You cannot lead a strong organization without extraordinary clarity. A. Stanley
As church leaders, we are bombarded with “have to’s”, “how to”s” and “must do’s”. There’s no way we can get to all of it. And that’s why clarity is so important.
Take heart – you don’t need to do extraordinary things, you just need to do ordinary things extraordinarily well! [tweet this!]
Clarity frees us from ambiguity. Clarity relieves the stress of not knowing. Clarity allows us to focus our energy on what really matters to our lives and the organization we lead.
Here are seven reasons clarity is so essential for church leaders:
1) Clarity keeps the leadership motivated and in step with each other. Without clarity, it’s difficult for the team to work together toward a common mission. Volunteer teams are only motivated through relationships, end goals, personal desires, and successes. Whether a team member is paid or volunteer, clarity around their role is crucial if they are going to stick around to see the end result. Church staff teams need to ask these questions to add clarity to their work together: “What does a win look like?” “What is our definition of success as we work together?” “What are we trying to accomplish?”

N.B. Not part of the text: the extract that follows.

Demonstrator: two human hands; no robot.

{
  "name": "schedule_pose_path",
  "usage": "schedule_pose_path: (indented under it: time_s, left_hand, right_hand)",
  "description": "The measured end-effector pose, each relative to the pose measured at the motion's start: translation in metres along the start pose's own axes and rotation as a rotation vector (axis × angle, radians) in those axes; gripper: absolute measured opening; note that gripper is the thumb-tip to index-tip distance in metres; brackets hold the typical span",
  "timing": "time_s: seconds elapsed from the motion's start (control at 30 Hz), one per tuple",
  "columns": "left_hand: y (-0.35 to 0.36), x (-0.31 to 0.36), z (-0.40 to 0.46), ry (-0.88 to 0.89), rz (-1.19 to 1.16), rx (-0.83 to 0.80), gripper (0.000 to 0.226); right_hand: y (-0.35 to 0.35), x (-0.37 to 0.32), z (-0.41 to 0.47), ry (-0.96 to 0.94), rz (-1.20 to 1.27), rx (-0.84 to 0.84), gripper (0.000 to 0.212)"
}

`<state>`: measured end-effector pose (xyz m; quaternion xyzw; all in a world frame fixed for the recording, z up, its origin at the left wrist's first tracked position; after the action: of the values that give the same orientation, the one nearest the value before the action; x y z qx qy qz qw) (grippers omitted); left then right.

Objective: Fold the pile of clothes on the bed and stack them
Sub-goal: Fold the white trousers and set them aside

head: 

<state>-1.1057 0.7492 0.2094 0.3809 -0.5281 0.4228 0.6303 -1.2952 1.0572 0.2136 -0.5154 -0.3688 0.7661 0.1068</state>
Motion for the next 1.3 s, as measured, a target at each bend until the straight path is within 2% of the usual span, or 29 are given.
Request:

2) Clarity allows tough decisions to be made and more easily swallowed. Tough decisions are never easy. Asking volunteers to step down, firing an ineffective team member or church staff, or changing a long-established program in a church can be so life draining, pastors often just don’t do it. But when clarity comes into the picture, decisions can be made more swiftly, with greater authority and more acceptance.
3) Clarity often helps the next step to become obvious. If you are struggling to figure out the next step, back up a few notches in the process and determine the “why” behind it all. This is important in building staff. When you get a clear objective of what you are trying to accomplish, the answer of the needed roles begins to unveil itself. Prayer is essential in this process. Asking questions is also essential. Often, as you continue to re-frame the questions, they eventually become the key to the right answer.
4) Clarity helps your organization stay on track with the mission. Here’s a fun exercise: Have the boss write down the top five things she feels each staff member should be doing every week. Have the staff write down the top five things they feel are their priorities each week. Then compare the lists. Unless there is clarity in the role, these lists will be quite different.
5) Clarity allows everyone on your team to know who is responsible for what. Often, when things go wrong, you dig around to find out that no one was ultimately in charge. Or, if someone was in charge, they didn’t know it. Clarity allows for each team member to know their responsibilities.
6) Clarity creates a vision for the outcome that is evident to all. When a vision is presented and articulated well, the end product and outcome is evident to all involved. Everyone is able to jump on board with a clear vision.
7) Clarity allows you to have a simple, nimble, and effective structure. Clarity affords your church the opportunity to make changes as needed. If you know what you expect to happen and the current structure isn’t supporting the end result, then changes need to be made quickly.